Persistence in linguistics refers to one of the five principles by which grammaticalisation can be detected while it is taking place. The other four are: layering, divergence, specialisation, and de-categorialisation.

"When a form undergoes grammaticalization from a lexical to a grammatical function, as long as it is grammatically viable some traces of its original lexical meanings tend to adhere to it, and details of its lexical history may be reflected in constraints on its grammatical distribution." (Hopper 1991: 22)

"The principle of persistence relates the meaning and function of a grammatical form to its history as a lexical morpheme. This relationship is often completely opaque by the stage of morphologisation, but during intermediate stages it may be expected that a form will be polysemous, and that one or more of its meaning will reflect a dominant earlier meaning." (Hopper 1991: 28) In other words, grammaticalisation can be a 'diachronic' explanatory parameter for certain otherwise hard-to-explain 'synchronic' (semantic and distributional) properties of grammatical signs.

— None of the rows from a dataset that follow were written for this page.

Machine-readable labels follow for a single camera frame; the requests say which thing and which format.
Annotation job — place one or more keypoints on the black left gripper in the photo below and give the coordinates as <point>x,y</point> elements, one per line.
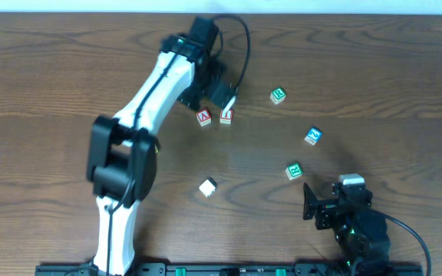
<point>209,93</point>

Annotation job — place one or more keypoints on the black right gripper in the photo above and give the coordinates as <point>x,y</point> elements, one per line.
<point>321,209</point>

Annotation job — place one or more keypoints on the red letter A block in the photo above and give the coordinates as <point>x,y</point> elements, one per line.
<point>204,117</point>

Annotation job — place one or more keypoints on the red letter I block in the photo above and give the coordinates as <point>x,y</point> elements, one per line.
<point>226,116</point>

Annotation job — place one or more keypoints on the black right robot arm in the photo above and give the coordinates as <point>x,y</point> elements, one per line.
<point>359,231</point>

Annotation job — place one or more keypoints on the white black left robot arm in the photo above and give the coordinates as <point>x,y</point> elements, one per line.
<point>122,158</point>

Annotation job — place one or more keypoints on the green R block near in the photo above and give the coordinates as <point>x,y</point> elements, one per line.
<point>293,171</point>

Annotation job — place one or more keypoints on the green r block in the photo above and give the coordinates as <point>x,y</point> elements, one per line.
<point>278,95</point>
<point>293,171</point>

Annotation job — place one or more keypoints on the blue number 2 block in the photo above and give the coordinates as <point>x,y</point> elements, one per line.
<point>313,136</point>

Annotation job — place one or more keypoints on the green R block far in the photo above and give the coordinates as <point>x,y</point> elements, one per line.
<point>278,95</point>

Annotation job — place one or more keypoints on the plain white wooden block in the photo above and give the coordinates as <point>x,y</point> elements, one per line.
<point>208,187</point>

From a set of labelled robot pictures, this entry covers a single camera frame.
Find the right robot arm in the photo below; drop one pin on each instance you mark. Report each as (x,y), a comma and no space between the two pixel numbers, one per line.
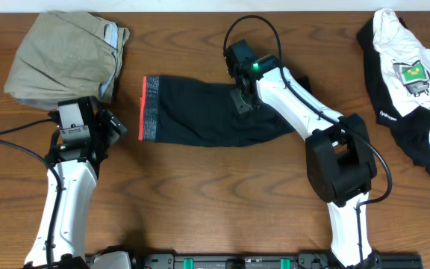
(339,155)

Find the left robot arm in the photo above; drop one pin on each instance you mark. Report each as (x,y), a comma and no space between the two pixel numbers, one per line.
(60,241)

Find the black leggings red waistband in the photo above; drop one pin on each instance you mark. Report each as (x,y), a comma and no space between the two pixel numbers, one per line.
(190,112)

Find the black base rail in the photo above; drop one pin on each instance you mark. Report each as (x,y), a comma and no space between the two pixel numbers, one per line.
(233,261)

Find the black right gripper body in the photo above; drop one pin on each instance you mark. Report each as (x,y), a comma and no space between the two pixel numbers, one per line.
(242,104)

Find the folded khaki pants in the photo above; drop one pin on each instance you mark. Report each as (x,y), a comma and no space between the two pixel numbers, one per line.
(67,55)

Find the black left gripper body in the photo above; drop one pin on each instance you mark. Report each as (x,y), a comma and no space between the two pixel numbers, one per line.
(104,134)

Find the black white t-shirt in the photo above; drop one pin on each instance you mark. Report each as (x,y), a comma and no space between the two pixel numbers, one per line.
(397,79)

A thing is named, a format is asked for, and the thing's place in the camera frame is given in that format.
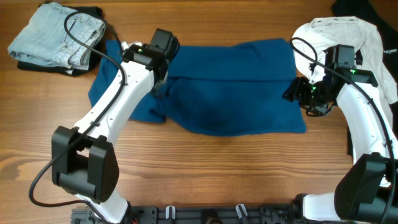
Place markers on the blue polo shirt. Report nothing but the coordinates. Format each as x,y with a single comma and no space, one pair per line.
227,91

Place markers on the black printed garment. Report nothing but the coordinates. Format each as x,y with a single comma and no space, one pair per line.
365,11

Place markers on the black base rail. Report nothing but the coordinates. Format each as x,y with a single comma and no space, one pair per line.
267,214

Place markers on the folded light blue jeans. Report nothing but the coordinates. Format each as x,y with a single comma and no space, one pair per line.
56,34

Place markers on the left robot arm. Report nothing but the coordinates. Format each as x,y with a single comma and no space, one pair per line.
84,161

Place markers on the folded black garment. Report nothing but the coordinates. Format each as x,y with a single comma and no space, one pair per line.
90,56

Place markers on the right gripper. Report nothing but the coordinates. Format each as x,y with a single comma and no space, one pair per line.
296,91

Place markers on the white t-shirt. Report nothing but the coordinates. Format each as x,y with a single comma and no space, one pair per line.
326,32

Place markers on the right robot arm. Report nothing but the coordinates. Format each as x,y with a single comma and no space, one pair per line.
368,192

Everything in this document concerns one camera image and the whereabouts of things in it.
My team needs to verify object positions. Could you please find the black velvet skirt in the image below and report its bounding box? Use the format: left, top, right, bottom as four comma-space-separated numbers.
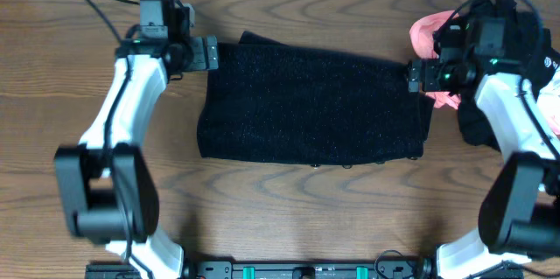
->
197, 31, 434, 166

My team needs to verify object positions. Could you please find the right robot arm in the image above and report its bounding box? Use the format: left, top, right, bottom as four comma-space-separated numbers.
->
409, 11, 559, 278

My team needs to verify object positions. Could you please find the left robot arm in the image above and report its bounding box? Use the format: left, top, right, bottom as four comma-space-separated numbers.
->
54, 0, 219, 278

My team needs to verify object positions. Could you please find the pink garment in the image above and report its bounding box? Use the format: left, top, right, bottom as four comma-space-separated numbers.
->
409, 10, 559, 136

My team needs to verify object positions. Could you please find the black t-shirt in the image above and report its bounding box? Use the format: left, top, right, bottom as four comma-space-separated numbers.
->
458, 0, 559, 150

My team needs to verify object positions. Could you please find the right black camera cable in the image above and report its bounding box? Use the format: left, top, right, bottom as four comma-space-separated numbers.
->
437, 0, 560, 162

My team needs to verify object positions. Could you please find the black camera cable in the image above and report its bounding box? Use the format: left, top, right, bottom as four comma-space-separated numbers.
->
72, 0, 154, 279
437, 0, 560, 162

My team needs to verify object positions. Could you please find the left black camera cable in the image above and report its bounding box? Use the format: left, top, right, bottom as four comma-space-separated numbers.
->
72, 0, 154, 279

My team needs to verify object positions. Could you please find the black mounting rail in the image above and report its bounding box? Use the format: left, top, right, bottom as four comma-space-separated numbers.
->
84, 254, 524, 279

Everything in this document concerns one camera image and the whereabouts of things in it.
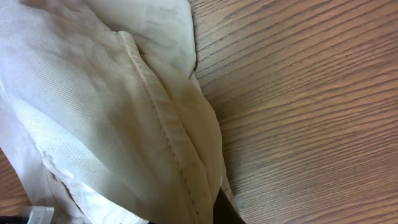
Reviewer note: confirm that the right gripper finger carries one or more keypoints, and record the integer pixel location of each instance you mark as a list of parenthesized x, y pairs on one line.
[(224, 212)]

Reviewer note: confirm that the beige shorts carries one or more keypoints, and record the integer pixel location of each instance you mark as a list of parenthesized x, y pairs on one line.
[(102, 116)]

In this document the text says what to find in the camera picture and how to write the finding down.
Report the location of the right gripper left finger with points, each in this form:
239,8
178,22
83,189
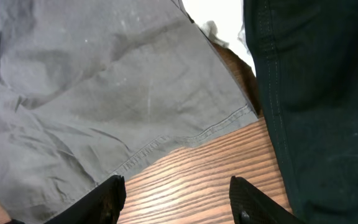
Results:
103,204

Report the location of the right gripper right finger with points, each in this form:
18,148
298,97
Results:
249,205

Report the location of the grey shorts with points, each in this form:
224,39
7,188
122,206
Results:
92,90

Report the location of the black garment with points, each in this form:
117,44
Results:
305,54

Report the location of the white garment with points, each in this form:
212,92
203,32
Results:
222,21

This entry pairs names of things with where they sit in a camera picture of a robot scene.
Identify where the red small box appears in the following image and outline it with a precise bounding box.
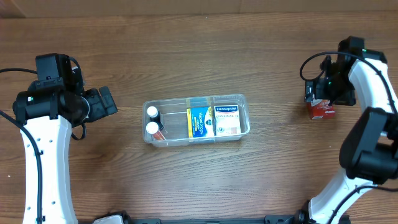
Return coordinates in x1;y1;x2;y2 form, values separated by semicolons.
307;99;335;119

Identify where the black bottle white cap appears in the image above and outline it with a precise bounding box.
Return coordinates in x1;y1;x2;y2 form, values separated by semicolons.
147;106;164;130

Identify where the orange bottle white cap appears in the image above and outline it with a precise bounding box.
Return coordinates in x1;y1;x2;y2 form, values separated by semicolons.
146;121;165;141

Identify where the blue yellow box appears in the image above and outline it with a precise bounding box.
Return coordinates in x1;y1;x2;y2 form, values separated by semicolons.
187;106;214;138

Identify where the white plaster box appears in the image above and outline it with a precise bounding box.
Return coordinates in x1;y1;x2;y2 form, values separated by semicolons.
214;105;241;136

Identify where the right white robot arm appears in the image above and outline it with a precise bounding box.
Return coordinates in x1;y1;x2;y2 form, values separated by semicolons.
288;36;397;223

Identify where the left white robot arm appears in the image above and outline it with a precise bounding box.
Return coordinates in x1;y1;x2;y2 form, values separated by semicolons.
14;86;117;223

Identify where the clear plastic container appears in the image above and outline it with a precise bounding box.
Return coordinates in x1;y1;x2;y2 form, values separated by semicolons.
142;94;251;147

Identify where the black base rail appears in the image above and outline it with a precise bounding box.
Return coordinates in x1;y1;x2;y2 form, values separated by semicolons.
77;210;351;224

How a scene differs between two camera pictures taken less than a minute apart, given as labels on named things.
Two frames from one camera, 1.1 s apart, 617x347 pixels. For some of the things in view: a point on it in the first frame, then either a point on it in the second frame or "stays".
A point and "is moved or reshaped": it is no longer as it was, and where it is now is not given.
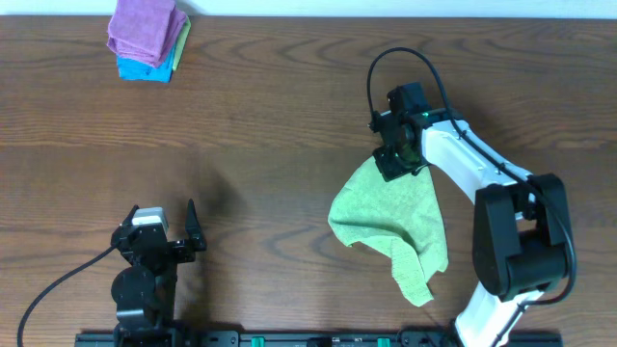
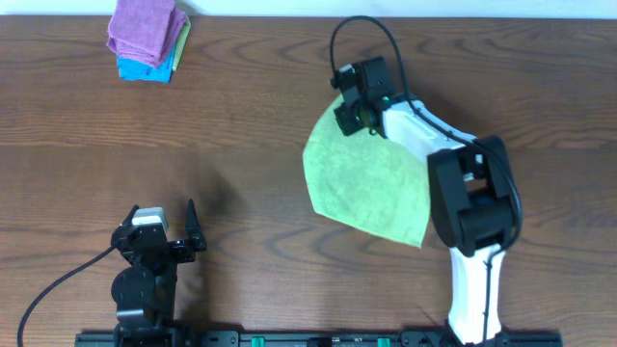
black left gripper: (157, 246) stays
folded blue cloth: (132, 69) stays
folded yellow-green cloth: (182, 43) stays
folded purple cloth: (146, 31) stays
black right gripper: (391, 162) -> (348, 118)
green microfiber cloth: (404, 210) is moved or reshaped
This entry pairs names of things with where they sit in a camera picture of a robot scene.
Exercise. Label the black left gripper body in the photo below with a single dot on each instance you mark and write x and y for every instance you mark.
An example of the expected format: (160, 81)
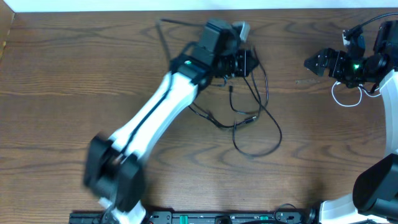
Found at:
(232, 66)

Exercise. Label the brown cardboard panel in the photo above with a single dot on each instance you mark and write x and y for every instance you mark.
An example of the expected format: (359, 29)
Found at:
(6, 19)

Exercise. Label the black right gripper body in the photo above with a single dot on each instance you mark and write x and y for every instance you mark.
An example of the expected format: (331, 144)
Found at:
(350, 71)

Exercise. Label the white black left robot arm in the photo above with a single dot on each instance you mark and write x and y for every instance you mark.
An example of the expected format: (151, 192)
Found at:
(114, 169)

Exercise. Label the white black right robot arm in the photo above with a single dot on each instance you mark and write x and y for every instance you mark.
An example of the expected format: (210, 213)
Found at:
(374, 195)

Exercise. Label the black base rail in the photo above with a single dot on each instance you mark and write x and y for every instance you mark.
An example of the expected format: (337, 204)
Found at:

The lexical roots of a grammaticalised feature may remain visible in its grammatical function and may influence its grammatical distribution.

References 

 Lessau, Donald A. A Dictionary of Grammaticalization. Bochum: Brockmeyer, 1994.
 Hopper, Paul J. “On some principles of grammaticization”. In Elizabeth Closs Traugott and Bernd Heine, eds. Approaches to Grammaticalization, Vol. I. Amsterdam: John Benjamins, 1991. pp. 17–36.